让我们编写模拟器代码来训练和评估我们的代理,在 TPU 上它运行 2 小时,在 CPU 上它可以运行长达 8 小时:

import tensorflow as tf
class CustomMetrics(tf.Module):
    def __init__(self, name=None):
        super(CustomMetrics, self).__init__(name=name)
        self.total_returns = tf.Variable([], dtype=tf.float32, trainable=False, shape=tf.TensorShape(None))
        self.average_returns = tf.Variable([], dtype=tf.float32, trainable=False, shape=tf.TensorShape(None))
        self.sharpe_ratios = tf.Variable([], dtype=tf.float32, trainable=False, shape=tf.TensorShape(None))
        self.losses = tf.Variable([], dtype=tf.float32, trainable=False, shape=tf.TensorShape(None))
    def update_metrics(self, losses=None, total_return=None, average_return=None, sharpe_ratio=None):
        if total_return is not None:
            self.total_returns.assign(tf.concat([self.total_returns.value(), [total_return]], axis=0))
        if total_return is not None:
            self.average_returns.assign(tf.concat([self.average_returns.value(), [average_return]], axis=0))
        if total_return is not None:
            self.sharpe_ratios.assign(tf.concat([self.sharpe_ratios.value(), [sharpe_ratio]], axis=0))
        if losses is not None:
            self.losses.assign(tf.concat([self.losses.value(), [losses]], axis=0))
class TradingSimulator:
    def __init__(self, env, eval_env, agent, episodes=TRAIN_EPISODES,
                 batch_size=BATCH_SIZE, num_eval_episodes=TEST_INTERVALS,
                 collect_steps_per_iteration=INIT_COLLECT,
                 replay_buffer_max_length=MEMORY_LENGTH ,
                 num_iterations = TOTAL_ITERS, log_interval=LOG_INTERVALS,
                 eval_interval=None, global_step=None):
        self.py_env = env
        self.env =  tf_py_environment.TFPyEnvironment(self.py_env)
        self.py_eval_env = eval_env
        self.eval_env =  tf_py_environment.TFPyEnvironment(self.py_eval_env)
        self.agent = agent
        self.episodes = episodes
        self.log_interval = log_interval
        self.eval_interval = eval_interval
        self.global_step = global_step
        self.batch_size = batch_size
        self.num_eval_episodes = num_eval_episodes
        self.collect_steps_per_iteration = collect_steps_per_iteration
        self.replay_buffer_max_length = replay_buffer_max_length
        self.num_iterations = num_iterations
        self.policy = self.agent.policy
        self.collect_policy = self.agent.collect_policy
        self.random_policy = random_tf_policy.RandomTFPolicy(
            self.env.time_step_spec(),
            self.env.action_spec())
        self.replay_buffer_signature = tensor_spec.from_spec(
            self.agent.collect_data_spec)

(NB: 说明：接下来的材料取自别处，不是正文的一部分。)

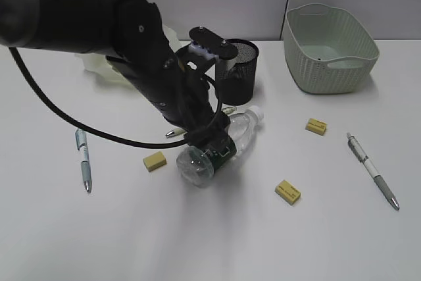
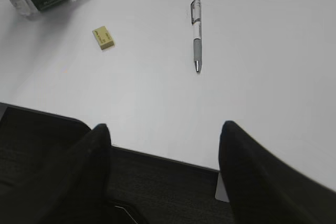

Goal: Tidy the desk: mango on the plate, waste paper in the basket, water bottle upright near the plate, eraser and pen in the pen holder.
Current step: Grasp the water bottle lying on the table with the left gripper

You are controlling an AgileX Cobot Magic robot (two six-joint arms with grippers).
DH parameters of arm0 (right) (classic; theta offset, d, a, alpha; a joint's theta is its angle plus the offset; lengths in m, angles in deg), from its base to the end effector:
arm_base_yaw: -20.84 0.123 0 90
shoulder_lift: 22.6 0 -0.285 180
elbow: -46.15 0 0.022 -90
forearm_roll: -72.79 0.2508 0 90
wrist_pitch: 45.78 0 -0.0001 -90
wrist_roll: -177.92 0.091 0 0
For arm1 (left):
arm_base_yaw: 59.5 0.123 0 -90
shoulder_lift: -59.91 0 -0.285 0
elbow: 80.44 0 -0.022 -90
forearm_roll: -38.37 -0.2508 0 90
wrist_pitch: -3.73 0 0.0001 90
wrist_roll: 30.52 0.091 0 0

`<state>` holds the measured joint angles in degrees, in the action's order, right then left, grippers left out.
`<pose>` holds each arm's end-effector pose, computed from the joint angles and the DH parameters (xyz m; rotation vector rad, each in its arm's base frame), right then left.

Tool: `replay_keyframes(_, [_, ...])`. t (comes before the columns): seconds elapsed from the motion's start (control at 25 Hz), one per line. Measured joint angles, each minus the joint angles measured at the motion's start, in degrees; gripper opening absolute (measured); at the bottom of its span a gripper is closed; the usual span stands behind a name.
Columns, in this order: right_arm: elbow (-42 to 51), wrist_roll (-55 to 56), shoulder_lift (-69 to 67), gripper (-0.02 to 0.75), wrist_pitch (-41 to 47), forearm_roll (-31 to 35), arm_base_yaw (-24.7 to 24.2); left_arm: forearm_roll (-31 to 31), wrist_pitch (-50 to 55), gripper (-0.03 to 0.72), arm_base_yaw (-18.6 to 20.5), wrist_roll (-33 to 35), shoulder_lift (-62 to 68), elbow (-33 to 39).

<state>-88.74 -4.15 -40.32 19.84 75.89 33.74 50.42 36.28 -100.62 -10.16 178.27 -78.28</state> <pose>0.0114 0.0072 0.2873 -0.2942 2.2265 0.1695 0.2978 -0.2736 0.1851 1.1976 2.4095 -0.3218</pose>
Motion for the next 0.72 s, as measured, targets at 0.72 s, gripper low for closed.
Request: replay_keyframes(0.72, [1.0,0.0,0.0,0.508,-0.5,0.0,0.0,-5.3,-0.1,0.625,-0.1,-6.8,12.6,-11.2])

        self.replay_buffer_signature = tensor_spec.add_outer_dim(
            self.replay_buffer_signature)
    def init_memory(self, table_name = 'uniform_table'):
        self.table = reverb.Table(
            table_name,
            max_size=self.replay_buffer_max_length,
            sampler=reverb.selectors.Uniform(),
            remover=reverb.selectors.Fifo(),
            rate_limiter=reverb.rate_limiters.MinSize(1),
            signature=self.replay_buffer_signature)

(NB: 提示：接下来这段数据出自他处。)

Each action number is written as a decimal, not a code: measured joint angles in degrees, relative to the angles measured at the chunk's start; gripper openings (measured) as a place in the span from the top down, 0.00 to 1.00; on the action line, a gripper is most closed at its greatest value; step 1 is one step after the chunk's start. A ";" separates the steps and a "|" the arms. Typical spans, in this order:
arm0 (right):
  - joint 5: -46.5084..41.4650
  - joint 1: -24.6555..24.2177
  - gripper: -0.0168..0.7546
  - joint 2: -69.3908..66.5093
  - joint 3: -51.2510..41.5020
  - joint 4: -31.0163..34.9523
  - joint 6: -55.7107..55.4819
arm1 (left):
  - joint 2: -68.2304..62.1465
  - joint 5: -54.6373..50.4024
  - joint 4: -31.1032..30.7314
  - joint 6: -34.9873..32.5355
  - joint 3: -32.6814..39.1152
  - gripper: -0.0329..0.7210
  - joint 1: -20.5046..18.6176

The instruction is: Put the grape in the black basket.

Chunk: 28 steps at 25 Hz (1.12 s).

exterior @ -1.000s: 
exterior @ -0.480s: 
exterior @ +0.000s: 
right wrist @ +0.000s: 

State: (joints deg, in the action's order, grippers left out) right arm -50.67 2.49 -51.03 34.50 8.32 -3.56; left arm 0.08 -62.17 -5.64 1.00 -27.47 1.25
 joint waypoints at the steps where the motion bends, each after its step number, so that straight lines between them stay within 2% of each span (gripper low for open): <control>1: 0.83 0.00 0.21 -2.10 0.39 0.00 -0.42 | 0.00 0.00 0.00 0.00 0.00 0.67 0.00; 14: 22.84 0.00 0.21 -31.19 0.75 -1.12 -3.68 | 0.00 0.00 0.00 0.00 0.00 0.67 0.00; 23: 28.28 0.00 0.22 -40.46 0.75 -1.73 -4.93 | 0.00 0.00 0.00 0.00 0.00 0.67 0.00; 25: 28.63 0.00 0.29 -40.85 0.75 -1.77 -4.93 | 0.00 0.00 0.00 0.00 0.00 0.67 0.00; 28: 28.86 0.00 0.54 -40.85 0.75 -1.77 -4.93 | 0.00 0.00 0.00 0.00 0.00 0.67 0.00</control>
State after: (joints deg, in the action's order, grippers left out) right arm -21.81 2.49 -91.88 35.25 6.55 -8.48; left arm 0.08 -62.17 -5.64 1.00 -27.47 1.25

        self.reverb_server = reverb.Server([self.table])
        self.replay_buffer = reverb_replay_buffer.ReverbReplayBuffer(
                                    self.agent.collect_data_spec,
                                    table_name=table_name,
                                    sequence_length=2,
                                    local_server=self.reverb_server)
        self.rb_observer = reverb_utils.ReverbAddTrajectoryObserver(self.replay_buffer.py_client, table_name, sequence_length=2)

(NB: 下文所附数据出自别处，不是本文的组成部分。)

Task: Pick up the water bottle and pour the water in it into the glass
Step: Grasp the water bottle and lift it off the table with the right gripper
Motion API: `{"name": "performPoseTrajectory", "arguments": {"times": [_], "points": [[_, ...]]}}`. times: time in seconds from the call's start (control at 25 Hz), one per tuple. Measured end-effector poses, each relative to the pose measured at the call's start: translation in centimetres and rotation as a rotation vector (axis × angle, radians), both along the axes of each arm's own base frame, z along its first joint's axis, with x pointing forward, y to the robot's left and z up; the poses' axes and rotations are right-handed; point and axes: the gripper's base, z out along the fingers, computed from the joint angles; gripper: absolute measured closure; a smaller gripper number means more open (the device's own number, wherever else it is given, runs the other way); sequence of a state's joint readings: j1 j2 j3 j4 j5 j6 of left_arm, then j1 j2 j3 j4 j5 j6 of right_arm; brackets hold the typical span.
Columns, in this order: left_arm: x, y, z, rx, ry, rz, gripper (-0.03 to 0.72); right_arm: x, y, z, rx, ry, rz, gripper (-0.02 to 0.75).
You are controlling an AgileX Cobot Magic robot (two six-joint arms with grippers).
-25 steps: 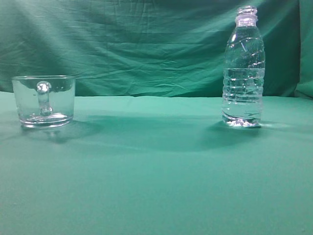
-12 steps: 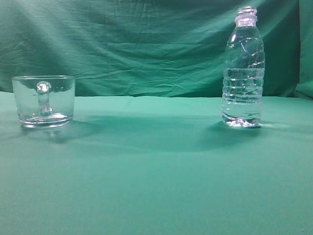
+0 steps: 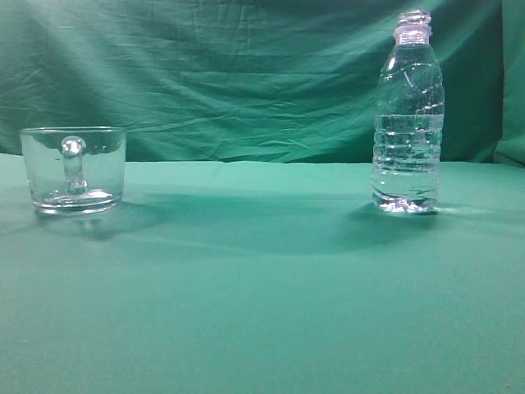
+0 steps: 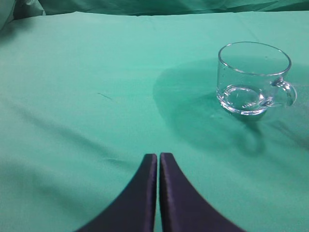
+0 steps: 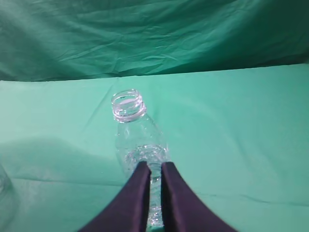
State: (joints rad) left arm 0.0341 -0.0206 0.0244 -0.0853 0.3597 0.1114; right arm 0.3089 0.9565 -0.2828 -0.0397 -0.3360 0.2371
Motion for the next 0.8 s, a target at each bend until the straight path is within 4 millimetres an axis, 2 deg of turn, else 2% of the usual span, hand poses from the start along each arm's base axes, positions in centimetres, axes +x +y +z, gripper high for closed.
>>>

        self.dataset = self.replay_buffer.as_dataset(num_parallel_calls=3, sample_batch_size=self.batch_size, num_steps=2).prefetch(3)
        return self.dataset, iter(self.dataset)
    def eval_metrics(self, num_eval_episodes):
        @tf.function
        def _eval_step():
            time_step = self.eval_env.reset()
            episode_returns = tf.TensorArray(dtype=tf.float32, size=0, dynamic_size=True, clear_after_read=False)
            while not time_step.is_last():
                action_step = self.policy.action(time_step)
                time_step = self.eval_env.step(action_step.action)
                rewards = time_step.reward
                episode_returns = episode_returns.write(episode_returns.size(), rewards)
            episode_returns_stacked = episode_returns.stack()
            cumulative_returns = tf.math.cumprod(episode_returns_stacked + 1) - 1
            total_episode_return = cumulative_returns[-1]
            episode_avg_return = tf.reduce_mean(episode_returns_stacked)
            episode_std_dev = tf.math.reduce_std(episode_returns_stacked)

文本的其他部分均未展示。